O Governo publicou, esta quinta-feira, em Diário da República o reforço de duas medidas ativas de emprego para garantir que, na atual conjuntura de pandemia, os apoios chegam a mais pessoas e promovem a criação de mais postos de trabalho.
As medidas Estágios “Ativar.pt” e o Incentivo “Ativar.pt” traduzem um aumento do apoio financeiro quer para os destinatários, quer para as entidades promotoras.
Estas medidas integram o “Ativar.pt” – Programa Reforçado de Apoios ao Emprego e à Formação Profissional, inscrito pelo Governo no Programa de Estabilização Económica e Social, com o objetivo de assegurar a manutenção do emprego e a retoma progressiva da atividade económica.
Os referidos estágios, que substituem os estágios profissionais, incluem uma majoração nas bolsas de estágio e valorizam as qualificações. A bolsa de estágio para um estagiário com licenciatura, por exemplo, passará de 719 euros para 790 euros. O aumento da bolsa oscilará, para os candidatos com qualificação acima do secundário, entre 7,1% e 30,6%.
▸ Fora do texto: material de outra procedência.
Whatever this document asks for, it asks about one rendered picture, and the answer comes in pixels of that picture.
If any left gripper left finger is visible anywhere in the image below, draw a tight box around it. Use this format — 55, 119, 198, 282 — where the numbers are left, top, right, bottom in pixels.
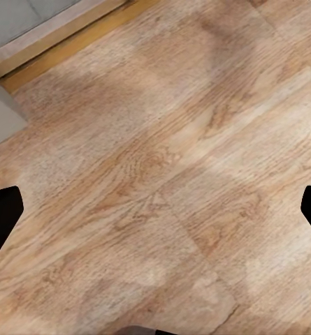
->
0, 186, 24, 249

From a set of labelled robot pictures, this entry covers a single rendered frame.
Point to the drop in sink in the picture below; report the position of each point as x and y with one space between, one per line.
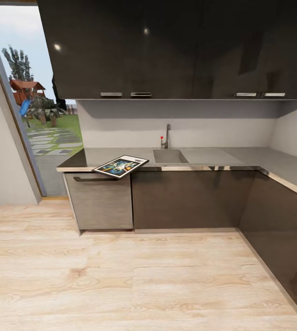
191 156

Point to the fixed window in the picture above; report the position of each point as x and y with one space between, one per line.
48 127

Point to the poster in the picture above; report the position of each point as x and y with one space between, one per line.
121 167

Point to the dishwasher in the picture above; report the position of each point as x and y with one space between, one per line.
100 201

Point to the cabinet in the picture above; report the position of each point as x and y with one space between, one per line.
122 49
246 50

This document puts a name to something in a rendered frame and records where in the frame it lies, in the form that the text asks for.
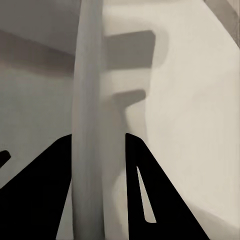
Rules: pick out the bowl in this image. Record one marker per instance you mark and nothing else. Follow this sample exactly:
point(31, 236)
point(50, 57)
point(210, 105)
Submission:
point(168, 72)

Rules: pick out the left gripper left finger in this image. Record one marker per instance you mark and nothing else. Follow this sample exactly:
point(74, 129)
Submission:
point(32, 203)

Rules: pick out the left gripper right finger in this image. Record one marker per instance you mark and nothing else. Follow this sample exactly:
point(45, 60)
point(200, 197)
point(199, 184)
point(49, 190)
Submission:
point(174, 219)
Por outro lado, e de forma transitória (até 30 de junho de 2021), passarão a ser abrangidos candidatos até 35 anos (atualmente apenas podem ter até 30 anos) e passam a ser elegíveis pessoas com mais de 35 anos se estiverem desempregadas há mais de seis meses (ao invés dos atuais 12). A comparticipação do IEFP na bolsa de estágio sobe de 65% para 75% no regime geral e o prémio-emprego, atribuído a quem converter contratos de estágio em contratos sem termo, passará de um valor máximo de 2.194 euros para 3.072 euros no regime geral.
Já a medida “Incentivo” substitui o “Contrato-Emprego” e contempla um aumento de 33% no apoio a conceder às empresas que celebrem contratos de trabalho com desempregados inscritos no IEFP – passando o apoio base de 3.949 euros para 5.266 euros nos contratos sem termo. São incluídas majorações para desempregados de longa duração, inativos desencorajados, jovens até aos 29 anos e pessoas com 45 e mais anos, e também para cuidadores informais ou pessoas em situação de sem-abrigo.
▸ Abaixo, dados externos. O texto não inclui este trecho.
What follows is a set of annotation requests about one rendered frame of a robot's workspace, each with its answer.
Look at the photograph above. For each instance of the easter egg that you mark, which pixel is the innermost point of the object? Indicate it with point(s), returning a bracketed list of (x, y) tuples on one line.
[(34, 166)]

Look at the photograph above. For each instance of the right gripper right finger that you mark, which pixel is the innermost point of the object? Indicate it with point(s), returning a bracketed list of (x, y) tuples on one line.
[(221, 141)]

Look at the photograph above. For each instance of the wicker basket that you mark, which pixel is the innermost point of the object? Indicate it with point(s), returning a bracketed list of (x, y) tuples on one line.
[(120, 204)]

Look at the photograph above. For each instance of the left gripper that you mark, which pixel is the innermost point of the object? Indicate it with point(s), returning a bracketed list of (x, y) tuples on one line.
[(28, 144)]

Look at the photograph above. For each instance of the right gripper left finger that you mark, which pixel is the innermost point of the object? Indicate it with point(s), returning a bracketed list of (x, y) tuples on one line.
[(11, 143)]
“Em ambas as medidas estão previstos pagamentos mais ágeis e céleres, o que permitirá que os apoios financeiros cheguem mais rapidamente às entidades promotoras”, assegura o ministério do Trabalho, em comunicado.
As candidaturas para estas medidas abrem nas próximas semanas, com uma dotação prevista na ordem dos 100 milhões de euros.
Para a Ministra do Trabalho, Solidariedade e Segurança Social, Ana Mendes Godinho, “o reforço destas medidas vai permitir fortalecer o apoio à contratação de trabalhadores e aumentar os valores das bolsas para jovens qualificados procurando responder à situação atual. Traduz as prioridades que assumimos de direcionar apoios para emprego estável, com contratos sem termo, e valorizar os jovens”.